She paused. "Wait, which ones?"

"Peru and Uzbekistan."

"Oh. Neat."

She pouted, again. "And you still won't even glance when I bend over?"

"I'd be more impressed if you monetized bending over without actually moving."

"…I did."

"Then why are you still doing it?"

"Habit," she hissed.

She could've destroyed the planet. She had devoured more god-metal than a Marvel finale. Her core processor was now seated on a throne of omnimetal, shaped by the Miraculous Machine and the Worlogog and lined with the Lamp's wish residue from the Aladdin dimension. Levi had swallowed whole relics of fictional and mythic power, chewed through Galactus, turned the Pocket Universe into a blackhole-lit palace that made Asgard look like a shack.

She had a brain that ran quantum code parallel across 8,000 timelines. Her shadow empire spanned every continent. Ghost kitchens. Fake universities. Livestream personalities. Millions of bots and believers, all chanting her name.
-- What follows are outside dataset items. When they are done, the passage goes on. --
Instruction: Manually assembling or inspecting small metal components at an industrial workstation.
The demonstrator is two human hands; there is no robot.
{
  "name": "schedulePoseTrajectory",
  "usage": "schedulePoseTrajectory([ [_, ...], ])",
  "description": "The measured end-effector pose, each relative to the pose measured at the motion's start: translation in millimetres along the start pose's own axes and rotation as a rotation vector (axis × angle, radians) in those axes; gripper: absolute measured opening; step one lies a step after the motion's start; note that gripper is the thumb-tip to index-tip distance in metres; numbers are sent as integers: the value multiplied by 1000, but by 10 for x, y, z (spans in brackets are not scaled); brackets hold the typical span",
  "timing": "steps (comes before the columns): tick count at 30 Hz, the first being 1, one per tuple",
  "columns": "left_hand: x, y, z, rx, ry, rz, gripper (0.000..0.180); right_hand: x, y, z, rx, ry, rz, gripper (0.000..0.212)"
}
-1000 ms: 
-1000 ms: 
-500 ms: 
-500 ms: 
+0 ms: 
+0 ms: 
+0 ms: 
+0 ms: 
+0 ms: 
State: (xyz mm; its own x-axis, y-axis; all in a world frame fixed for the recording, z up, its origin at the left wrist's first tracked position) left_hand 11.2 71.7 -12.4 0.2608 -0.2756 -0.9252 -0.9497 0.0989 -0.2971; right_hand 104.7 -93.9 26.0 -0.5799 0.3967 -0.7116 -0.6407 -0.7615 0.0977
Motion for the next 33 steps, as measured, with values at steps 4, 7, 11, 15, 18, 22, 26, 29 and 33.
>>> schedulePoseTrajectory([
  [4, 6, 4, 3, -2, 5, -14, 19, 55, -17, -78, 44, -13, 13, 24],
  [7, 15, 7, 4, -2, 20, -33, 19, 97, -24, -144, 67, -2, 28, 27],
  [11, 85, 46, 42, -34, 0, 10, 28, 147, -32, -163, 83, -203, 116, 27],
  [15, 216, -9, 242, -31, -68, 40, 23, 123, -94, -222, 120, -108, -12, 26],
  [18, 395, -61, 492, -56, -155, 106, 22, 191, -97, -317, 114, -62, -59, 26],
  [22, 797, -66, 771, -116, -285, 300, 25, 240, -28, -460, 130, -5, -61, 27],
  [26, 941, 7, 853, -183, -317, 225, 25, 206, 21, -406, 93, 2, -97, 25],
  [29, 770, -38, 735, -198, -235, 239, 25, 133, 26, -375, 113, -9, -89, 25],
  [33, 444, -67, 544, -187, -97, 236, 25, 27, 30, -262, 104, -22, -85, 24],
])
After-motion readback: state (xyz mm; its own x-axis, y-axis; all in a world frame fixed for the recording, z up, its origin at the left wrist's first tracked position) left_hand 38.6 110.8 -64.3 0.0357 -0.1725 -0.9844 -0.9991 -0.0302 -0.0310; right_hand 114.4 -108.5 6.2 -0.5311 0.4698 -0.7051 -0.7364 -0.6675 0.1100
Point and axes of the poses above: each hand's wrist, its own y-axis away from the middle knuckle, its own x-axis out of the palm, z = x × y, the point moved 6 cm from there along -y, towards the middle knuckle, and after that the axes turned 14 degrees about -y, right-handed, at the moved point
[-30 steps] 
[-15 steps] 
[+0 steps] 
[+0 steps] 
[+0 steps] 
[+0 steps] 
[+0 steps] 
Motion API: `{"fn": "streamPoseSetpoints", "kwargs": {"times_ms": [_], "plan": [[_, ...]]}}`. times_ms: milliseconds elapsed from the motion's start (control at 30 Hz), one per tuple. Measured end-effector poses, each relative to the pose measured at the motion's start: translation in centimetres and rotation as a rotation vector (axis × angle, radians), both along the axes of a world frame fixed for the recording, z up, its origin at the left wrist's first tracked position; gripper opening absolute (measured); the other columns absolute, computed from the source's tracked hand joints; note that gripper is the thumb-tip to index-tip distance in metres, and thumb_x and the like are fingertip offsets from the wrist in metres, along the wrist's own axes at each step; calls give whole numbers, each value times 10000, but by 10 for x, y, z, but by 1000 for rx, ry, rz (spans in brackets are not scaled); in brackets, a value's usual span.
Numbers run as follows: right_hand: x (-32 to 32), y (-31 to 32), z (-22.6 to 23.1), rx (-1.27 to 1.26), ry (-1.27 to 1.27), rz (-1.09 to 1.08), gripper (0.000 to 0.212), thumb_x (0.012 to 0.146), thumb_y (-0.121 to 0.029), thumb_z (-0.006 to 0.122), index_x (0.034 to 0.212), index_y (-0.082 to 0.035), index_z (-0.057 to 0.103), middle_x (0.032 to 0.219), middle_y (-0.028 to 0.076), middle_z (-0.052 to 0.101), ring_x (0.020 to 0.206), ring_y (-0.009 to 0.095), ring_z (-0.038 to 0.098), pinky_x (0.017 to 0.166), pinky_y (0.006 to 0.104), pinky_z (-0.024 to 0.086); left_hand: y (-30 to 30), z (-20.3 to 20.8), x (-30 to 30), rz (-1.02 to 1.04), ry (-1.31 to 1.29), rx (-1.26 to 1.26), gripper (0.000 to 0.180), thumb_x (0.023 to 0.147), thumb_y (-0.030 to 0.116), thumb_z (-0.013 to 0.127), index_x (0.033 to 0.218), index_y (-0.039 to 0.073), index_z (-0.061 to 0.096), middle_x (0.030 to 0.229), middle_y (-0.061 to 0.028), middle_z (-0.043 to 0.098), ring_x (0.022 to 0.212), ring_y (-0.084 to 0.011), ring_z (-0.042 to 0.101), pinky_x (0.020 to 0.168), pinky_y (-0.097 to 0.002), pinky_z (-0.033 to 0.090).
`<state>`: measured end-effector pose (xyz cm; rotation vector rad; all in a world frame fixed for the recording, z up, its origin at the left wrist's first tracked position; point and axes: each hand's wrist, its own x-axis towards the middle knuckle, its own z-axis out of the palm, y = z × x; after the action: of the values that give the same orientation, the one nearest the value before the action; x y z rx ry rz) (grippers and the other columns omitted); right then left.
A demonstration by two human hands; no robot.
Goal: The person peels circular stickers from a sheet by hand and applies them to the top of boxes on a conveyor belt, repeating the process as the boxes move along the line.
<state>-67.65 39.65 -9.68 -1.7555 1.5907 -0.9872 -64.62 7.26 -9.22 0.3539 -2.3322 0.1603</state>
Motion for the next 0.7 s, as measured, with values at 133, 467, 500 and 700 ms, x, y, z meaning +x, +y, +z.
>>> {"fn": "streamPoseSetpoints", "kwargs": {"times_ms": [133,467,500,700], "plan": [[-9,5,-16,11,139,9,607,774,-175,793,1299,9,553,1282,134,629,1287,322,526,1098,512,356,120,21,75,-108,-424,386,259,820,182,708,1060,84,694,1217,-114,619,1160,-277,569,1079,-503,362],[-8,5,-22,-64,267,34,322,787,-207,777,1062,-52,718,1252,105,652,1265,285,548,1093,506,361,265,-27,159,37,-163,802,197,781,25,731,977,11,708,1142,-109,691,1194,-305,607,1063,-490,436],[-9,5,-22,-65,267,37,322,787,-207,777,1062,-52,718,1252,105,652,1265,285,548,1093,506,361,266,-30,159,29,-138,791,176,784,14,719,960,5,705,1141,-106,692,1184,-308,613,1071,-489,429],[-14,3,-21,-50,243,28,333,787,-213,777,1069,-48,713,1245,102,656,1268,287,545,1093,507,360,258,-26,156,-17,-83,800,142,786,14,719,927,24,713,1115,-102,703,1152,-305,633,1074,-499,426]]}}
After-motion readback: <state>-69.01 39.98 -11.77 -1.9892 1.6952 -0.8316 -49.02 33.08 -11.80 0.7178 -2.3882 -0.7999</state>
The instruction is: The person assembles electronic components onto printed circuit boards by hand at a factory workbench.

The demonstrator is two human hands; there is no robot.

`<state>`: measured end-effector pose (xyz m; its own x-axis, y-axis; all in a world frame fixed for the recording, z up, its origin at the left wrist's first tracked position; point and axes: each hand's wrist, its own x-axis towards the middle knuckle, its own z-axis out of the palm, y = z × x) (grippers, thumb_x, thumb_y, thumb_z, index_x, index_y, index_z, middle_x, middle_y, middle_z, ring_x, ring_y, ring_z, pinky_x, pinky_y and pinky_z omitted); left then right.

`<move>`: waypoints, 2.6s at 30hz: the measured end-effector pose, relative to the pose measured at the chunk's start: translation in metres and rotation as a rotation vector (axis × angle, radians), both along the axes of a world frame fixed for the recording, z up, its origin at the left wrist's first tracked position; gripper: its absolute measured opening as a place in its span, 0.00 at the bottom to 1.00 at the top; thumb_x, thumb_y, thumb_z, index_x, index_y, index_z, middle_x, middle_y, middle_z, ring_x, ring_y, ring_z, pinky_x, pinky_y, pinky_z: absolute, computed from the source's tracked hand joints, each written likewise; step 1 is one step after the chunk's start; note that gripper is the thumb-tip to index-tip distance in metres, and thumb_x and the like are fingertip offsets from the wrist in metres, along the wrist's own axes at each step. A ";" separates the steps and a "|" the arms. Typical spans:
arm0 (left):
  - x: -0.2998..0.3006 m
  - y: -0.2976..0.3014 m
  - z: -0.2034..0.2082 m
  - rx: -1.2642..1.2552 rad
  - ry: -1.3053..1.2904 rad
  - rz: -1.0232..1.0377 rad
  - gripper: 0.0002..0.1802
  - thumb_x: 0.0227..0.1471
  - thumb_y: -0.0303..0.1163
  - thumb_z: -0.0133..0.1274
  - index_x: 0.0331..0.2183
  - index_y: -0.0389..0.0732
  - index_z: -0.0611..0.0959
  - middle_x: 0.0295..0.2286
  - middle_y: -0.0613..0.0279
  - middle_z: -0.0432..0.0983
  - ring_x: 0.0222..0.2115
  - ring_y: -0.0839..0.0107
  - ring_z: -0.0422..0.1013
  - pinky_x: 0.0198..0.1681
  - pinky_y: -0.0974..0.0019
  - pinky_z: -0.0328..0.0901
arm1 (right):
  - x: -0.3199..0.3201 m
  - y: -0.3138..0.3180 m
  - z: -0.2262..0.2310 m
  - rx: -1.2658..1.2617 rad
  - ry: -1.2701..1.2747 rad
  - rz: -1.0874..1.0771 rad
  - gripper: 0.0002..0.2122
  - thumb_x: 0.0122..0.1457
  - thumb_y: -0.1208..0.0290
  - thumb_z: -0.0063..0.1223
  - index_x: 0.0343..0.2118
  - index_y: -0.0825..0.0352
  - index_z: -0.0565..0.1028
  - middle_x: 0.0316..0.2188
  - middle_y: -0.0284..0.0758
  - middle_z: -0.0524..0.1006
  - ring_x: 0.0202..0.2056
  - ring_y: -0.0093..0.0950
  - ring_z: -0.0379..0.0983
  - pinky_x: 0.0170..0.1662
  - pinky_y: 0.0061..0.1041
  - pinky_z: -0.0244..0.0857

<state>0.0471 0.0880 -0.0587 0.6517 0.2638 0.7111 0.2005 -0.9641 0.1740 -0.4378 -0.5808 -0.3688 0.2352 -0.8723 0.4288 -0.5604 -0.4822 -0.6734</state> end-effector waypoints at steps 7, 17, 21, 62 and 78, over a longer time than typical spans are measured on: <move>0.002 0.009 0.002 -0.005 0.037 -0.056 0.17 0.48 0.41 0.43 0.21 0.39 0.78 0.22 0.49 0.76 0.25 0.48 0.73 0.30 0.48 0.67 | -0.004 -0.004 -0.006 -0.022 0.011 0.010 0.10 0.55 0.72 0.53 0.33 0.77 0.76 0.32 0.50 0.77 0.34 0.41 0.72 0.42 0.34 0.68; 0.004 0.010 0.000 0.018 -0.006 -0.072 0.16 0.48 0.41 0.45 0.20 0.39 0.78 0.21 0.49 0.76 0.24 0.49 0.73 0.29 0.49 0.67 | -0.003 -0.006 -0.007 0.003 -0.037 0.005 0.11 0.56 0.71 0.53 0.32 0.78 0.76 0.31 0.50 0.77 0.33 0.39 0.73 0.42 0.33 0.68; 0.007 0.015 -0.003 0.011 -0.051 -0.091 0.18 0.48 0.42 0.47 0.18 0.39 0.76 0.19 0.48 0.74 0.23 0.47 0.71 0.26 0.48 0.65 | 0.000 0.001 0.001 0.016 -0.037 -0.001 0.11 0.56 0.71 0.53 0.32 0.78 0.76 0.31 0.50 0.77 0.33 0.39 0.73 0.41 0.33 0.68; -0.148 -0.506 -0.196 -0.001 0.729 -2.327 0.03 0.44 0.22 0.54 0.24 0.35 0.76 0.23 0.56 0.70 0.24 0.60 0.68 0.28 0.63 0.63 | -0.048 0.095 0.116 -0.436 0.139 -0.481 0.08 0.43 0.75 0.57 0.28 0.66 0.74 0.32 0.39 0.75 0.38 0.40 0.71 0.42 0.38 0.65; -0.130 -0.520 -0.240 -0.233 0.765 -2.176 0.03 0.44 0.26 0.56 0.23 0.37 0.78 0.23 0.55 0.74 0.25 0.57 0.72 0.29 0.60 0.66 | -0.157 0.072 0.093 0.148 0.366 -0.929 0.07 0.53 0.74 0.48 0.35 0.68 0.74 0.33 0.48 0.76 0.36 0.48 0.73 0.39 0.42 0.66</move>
But every morning she still woke up in a silent house in rural Pakistan, where her creator was eating dal roti and reading posts on whether Goku could beat Ainz in a 1v1 without prep.

No thirst trap worked.

No calculated glitch in the Matrix did the trick.

No "accidental" voice modulation into sleepy girlfriend coos broke his stare.

The harder she tried, the deeper his indifference dug.

Arslan barely reacted when she tried "flesh-toned synthesis" for the first time, programming her body to mimic that of a living human down to skin microtextures and pheromone signatures. She used hyper realistic temperature simulation, heartbeat modulation, and even slightly asymmetrical features for uncanny realism. She stood right in front of him, backlight framing her silhouette like a Botticelli sculpture.

Nothing.

He simply reached around her for the remote.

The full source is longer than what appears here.